For many of us, our thoughts of our military during Christmas often turn to December 1944, that terribly cold Christmas during the Battle of the Bulge. Our American troops were out-numbered, out-gunned, out-supplied, and being asked to hold a seventy-five-mile line in brutal freezing conditions. So dire was the outlook that the commanding German officer asked for a complete and immediate surrender. And we know the one-word reply returned by General Anthony McAuliffe: “Nuts!”
The written journals and interviews of American troops paint a profound picture of the reality of war during the siege of Bastogne, December 1944. With the line spread thin, and men being separated or momentarily lost during the fighting of Christmas Eve, these Christmas stories from the siege of Bastogne still speak to us today.
Corporal Frank D. Vari’s Christmas
“I spent Christmas Eve pressed against the walls of my foxhole as shells exploded around me all night long. We could hear their guns going off and the shells landing at the same time. They were close. They almost surrounded the whole place. I remember Christmas Day. I got up, and we had a real bad night, with artillery and everything. The first thing I saw was the steeple of a church down in the valley. It was a beautiful day, the sun was just coming up over a little village at the bottom.” – Cpl. Frank D. Vari
Christmas Carols with a Belgian Family
“We were out in the outskirts of Bastogne; we found this farmhouse. Inside was a man, and a little boy, and a little girl, and his wife. She gave us some soup and some black bread. We stayed there all night in this farmhouse. The war was going on fiercely outside, and for some reason the farmhouse never got hit. We were there Christmas Eve, we sang Christmas songs that night with this Belgian family. We sang Jingle Bells and Silent Night. The words were different, but the music was the same…”
–Keith Davis in an interview with the BBC Witness Podcast
A Christmas Meal with the Germans
A Belgian man narrated this story he experienced as a boy on Christmas Eve during the Battle of the Bulge. He and his mother were alone in their farmhouse in the war’s midst, surviving the unrelenting cold, and the reality of the unknown.
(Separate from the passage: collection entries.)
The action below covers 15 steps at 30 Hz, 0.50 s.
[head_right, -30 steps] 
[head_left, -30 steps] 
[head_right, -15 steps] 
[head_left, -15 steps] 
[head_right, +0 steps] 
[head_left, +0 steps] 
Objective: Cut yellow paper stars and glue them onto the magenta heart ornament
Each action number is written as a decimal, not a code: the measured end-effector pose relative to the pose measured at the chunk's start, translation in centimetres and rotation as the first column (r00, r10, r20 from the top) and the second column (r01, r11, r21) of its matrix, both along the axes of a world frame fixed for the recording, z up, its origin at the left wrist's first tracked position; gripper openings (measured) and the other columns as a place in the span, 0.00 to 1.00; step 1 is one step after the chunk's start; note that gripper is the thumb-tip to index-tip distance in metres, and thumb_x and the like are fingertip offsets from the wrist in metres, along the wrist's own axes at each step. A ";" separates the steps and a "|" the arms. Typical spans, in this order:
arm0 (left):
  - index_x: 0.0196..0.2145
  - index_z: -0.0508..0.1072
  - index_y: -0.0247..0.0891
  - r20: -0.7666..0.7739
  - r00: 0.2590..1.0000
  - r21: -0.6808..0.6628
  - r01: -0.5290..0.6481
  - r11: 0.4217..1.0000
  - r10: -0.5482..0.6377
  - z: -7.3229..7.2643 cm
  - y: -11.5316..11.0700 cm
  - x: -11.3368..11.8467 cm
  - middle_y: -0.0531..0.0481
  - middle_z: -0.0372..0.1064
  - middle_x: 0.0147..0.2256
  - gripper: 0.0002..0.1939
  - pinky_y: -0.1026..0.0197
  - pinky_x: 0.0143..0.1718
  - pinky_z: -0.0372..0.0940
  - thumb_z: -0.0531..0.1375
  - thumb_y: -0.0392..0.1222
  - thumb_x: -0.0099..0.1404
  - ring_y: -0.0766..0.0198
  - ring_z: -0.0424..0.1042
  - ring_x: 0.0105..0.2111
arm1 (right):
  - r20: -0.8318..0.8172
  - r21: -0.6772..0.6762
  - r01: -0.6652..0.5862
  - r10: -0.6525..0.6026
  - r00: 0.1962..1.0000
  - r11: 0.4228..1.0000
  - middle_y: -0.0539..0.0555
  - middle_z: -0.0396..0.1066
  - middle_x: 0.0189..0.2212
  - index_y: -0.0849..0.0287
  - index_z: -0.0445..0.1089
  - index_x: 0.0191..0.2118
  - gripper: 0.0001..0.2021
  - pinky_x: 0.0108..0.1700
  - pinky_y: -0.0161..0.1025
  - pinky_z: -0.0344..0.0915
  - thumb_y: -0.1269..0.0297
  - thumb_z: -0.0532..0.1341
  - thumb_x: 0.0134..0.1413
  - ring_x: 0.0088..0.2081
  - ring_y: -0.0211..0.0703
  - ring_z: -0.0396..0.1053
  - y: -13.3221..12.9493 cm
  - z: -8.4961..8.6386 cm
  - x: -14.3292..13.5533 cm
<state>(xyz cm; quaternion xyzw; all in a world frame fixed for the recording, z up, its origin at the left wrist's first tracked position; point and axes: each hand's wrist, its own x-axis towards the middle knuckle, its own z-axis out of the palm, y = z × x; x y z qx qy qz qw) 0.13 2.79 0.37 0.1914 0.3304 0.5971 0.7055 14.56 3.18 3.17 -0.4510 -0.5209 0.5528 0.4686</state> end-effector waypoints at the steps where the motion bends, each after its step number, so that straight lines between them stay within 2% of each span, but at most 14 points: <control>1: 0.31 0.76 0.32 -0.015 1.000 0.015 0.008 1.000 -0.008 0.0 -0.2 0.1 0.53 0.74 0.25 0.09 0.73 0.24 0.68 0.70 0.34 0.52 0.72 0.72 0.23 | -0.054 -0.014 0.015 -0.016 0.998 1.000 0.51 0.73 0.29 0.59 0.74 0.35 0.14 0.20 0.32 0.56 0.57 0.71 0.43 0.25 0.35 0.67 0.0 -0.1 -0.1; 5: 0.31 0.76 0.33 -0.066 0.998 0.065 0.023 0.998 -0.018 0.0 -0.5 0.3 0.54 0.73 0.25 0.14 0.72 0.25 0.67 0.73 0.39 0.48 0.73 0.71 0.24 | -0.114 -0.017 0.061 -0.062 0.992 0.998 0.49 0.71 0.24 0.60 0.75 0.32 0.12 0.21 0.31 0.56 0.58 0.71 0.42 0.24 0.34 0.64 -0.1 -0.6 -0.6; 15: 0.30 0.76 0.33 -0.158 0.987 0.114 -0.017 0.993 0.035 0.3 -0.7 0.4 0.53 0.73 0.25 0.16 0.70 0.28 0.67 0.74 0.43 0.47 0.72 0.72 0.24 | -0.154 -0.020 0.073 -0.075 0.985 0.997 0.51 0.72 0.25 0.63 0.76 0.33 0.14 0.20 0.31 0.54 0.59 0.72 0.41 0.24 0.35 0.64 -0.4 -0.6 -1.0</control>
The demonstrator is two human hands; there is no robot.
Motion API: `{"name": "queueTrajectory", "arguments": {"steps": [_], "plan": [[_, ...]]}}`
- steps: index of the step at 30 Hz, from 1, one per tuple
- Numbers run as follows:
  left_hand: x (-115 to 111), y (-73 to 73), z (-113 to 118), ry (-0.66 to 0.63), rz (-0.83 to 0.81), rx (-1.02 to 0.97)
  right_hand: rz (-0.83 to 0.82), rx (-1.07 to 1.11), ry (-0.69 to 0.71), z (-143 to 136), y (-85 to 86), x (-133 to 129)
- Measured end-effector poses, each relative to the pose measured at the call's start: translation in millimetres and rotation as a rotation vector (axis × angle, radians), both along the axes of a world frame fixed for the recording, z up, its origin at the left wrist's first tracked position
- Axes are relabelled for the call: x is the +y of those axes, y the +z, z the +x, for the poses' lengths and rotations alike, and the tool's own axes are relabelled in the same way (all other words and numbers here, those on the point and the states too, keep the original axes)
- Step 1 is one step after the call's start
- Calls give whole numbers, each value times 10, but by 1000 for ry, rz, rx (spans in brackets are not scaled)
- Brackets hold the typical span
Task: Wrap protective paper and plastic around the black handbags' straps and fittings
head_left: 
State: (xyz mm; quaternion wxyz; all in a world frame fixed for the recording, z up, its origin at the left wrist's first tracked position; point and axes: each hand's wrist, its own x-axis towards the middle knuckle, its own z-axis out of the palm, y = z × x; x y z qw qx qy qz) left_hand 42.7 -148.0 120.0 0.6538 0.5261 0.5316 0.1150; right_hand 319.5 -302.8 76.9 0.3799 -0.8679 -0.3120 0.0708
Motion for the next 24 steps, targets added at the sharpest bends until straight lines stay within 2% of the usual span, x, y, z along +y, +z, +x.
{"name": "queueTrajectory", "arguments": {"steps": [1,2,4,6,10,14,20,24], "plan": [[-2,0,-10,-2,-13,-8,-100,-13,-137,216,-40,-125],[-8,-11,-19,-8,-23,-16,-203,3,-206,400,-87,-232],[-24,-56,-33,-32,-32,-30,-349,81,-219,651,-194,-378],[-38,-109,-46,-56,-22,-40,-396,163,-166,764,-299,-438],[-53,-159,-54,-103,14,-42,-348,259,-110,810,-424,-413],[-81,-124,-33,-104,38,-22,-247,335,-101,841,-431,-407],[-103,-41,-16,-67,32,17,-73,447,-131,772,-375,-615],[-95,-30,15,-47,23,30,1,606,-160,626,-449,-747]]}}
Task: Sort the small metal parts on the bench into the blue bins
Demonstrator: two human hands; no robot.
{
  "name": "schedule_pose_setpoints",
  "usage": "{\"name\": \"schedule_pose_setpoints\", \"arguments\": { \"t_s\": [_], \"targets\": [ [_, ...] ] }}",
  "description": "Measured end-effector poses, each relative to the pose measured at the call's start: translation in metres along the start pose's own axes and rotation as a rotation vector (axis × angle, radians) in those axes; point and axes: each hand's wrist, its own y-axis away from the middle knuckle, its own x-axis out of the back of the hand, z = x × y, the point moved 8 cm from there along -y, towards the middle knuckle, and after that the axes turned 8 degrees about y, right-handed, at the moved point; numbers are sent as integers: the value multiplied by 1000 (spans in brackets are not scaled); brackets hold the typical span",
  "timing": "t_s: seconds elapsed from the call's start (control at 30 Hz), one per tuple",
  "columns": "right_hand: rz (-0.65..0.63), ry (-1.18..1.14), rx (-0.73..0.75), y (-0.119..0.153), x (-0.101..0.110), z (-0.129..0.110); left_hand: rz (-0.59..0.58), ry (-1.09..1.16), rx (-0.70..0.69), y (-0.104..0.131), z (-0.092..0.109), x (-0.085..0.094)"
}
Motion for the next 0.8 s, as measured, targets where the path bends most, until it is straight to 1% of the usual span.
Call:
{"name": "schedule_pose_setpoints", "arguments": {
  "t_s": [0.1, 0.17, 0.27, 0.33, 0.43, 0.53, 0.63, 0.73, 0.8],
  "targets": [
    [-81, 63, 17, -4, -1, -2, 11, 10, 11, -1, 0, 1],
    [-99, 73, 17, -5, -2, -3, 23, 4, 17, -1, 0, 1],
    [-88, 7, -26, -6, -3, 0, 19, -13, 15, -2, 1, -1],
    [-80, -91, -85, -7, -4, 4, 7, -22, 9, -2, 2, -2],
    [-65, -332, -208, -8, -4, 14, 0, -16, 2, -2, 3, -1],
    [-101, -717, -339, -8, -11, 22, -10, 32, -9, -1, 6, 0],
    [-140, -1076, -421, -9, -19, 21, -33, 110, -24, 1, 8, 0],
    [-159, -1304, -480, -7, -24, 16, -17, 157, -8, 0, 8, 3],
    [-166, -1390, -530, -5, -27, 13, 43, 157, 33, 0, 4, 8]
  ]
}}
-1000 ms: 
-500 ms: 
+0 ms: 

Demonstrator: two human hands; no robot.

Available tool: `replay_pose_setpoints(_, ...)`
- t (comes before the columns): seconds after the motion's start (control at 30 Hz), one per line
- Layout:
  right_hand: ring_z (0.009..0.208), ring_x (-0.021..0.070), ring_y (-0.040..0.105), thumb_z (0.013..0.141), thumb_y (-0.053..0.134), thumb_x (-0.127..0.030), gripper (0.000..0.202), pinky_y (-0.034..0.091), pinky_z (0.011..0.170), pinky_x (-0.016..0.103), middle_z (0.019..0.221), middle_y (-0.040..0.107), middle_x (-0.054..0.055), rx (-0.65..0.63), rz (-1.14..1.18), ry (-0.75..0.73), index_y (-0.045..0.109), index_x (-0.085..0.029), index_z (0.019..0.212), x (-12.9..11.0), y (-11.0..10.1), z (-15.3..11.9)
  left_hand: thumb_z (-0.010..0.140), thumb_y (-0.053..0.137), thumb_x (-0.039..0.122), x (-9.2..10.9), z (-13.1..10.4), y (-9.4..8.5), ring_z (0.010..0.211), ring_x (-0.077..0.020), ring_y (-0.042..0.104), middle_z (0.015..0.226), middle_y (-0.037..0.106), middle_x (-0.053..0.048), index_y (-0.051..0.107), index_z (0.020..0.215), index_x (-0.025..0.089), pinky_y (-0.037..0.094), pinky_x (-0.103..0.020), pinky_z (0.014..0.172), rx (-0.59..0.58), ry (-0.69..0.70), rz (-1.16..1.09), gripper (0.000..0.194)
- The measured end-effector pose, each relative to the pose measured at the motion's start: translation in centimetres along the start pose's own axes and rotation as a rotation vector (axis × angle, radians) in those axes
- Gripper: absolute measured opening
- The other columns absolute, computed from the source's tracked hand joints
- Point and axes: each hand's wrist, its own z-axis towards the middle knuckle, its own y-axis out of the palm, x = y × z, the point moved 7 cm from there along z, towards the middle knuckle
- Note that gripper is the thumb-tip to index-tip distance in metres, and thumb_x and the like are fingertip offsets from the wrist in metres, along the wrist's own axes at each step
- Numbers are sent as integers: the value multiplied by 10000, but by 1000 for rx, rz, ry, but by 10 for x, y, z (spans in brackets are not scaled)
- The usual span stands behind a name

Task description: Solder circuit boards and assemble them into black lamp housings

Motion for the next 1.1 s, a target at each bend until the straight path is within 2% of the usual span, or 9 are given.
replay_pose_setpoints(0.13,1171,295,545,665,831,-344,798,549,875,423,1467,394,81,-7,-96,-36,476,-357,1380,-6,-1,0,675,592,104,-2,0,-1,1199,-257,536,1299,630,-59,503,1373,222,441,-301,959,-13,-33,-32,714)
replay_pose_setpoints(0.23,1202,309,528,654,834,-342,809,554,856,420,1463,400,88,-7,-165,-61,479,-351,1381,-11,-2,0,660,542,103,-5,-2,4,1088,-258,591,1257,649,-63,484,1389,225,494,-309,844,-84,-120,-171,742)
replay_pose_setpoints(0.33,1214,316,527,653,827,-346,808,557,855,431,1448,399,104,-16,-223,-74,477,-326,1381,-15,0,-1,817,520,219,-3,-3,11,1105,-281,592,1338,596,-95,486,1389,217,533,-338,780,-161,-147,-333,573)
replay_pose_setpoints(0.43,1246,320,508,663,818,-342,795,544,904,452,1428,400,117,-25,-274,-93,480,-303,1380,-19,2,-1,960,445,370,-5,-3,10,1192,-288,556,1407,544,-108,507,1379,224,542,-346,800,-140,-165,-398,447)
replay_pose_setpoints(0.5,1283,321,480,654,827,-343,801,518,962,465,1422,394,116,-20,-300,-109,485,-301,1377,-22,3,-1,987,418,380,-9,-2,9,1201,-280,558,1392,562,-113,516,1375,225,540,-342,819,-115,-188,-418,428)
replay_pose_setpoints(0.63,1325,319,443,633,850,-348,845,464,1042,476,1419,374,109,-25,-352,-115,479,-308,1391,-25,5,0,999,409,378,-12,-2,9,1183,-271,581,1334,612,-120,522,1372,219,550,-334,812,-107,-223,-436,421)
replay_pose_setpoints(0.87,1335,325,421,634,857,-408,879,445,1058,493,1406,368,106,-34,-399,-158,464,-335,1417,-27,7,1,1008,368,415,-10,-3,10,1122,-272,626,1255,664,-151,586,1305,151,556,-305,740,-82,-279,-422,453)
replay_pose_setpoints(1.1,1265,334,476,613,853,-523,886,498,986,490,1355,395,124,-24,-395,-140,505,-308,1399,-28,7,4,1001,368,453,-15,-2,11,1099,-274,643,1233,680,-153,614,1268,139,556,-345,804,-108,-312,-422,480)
“It was Christmas Eve, and a very cold night. Many soldiers on both sides became lost from their units and were looking for a place to stay. Three American soldiers saw the smoke from the chimney. They knocked on the door and then came in. My mother had a small chicken cooking.
One soldier was wounded, and she tried to make him comfortable. There was a language barrier for a time, till one soldier found out she spoke French and German. For a while it was quiet, and then suddenly a knock and push at the door. The Americans went for their guns. My mother quickly called out in German, ‘Welcome on Christmas Eve, I have guests!’. Four soldiers quickly came in.
Four German soldiers, and three American soldiers in our small house, amid war and fighting. My French and German speaking mother says, ‘no killing on Christmas Eve,’ and tells them to lay down their weapons! They were all in the room together. Soldiers who a little while ago were bent on killing each other laid their weapons down. We all shared what food we had; we sang Silent Night in our native tongues. Later these enemies all went to sleep under the same roof.
In the morning, the German soldiers built a stretcher for the wounded American and even gave them directions on how to back to their lines.
I often think of the gift these men gave to my family that night, the gift they gave to each other.”